Starting from the first line, set down the entire listing exactly.

<<<<

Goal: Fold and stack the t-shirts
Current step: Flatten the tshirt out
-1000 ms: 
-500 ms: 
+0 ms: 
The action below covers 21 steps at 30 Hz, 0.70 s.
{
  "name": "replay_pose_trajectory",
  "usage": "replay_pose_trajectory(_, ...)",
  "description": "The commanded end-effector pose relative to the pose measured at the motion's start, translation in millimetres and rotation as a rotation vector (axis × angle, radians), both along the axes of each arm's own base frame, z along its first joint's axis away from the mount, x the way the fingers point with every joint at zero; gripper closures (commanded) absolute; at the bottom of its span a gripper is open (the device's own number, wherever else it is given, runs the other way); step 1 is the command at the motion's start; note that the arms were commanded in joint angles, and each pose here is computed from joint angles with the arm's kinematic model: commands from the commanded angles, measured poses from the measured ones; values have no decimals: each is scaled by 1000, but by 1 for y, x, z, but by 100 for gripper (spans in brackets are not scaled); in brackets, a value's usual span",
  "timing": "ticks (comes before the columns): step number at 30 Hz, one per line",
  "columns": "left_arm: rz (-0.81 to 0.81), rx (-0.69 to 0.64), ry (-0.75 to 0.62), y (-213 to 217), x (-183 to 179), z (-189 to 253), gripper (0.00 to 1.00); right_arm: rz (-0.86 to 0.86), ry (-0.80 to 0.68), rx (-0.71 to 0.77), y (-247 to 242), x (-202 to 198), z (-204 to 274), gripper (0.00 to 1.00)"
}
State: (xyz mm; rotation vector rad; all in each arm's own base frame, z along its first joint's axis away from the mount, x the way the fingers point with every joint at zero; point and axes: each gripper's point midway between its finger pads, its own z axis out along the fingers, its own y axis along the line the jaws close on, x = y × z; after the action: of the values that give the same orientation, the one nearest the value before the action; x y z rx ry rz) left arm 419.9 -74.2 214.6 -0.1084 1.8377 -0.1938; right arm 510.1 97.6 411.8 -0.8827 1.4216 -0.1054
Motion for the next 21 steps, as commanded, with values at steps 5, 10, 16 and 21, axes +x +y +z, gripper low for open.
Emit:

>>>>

=== Task answer ===
Goal: Fold and stack the t-shirts
Current step: Flatten the tshirt out
-1000 ms: 
-500 ms: 
+0 ms: 
The action below covers 21 steps at 30 Hz, 0.70 s.
{
  "name": "replay_pose_trajectory",
  "usage": "replay_pose_trajectory(_, ...)",
  "description": "The commanded end-effector pose relative to the pose measured at the motion's start, translation in millimetres and rotation as a rotation vector (axis × angle, radians), both along the axes of each arm's own base frame, z along its first joint's axis away from the mount, x the way the fingers point with every joint at zero; gripper closures (commanded) absolute; at the bottom of its span a gripper is open (the device's own number, wherever else it is given, runs the other way); step 1 is the command at the motion's start; note that the arms were commanded in joint angles, and each pose here is computed from joint angles with the arm's kinematic model: commands from the commanded angles, measured poses from the measured ones; values have no decimals: each is scaled by 1000, but by 1 for y, x, z, but by 100 for gripper (spans in brackets are not scaled); in brackets, a value's usual span",
  "timing": "ticks (comes before the columns): step number at 30 Hz, one per line",
  "columns": "left_arm: rz (-0.81 to 0.81), rx (-0.69 to 0.64), ry (-0.75 to 0.62), y (-213 to 217), x (-183 to 179), z (-189 to 253), gripper (0.00 to 1.00); right_arm: rz (-0.86 to 0.86), ry (-0.80 to 0.68), rx (-0.71 to 0.77), y (-247 to 242), x (-202 to 198), z (-204 to 274), gripper (0.00 to 1.00)"
}
State: (xyz mm; rotation vector rad; all in each arm's own base frame, z along its first joint's axis away from the mount, x the way the fingers point with every joint at zero; point and axes: each gripper's point midway between its finger pads, its own z axis out along the fingers, its own y axis along the line the jaws close on, x = y × z; after the action: of the values that give the same orientation, the one nearest the value before the action; x y z rx ry rz) left arm 419.9 -74.2 214.6 -0.1084 1.8377 -0.1938; right arm 510.1 97.6 411.8 -0.8827 1.4216 -0.1054
Motion for the next 21 steps, as commanded, with values at steps 5, 10, 16 and 21, axes +x +y +z, gripper low for open.
Emit:

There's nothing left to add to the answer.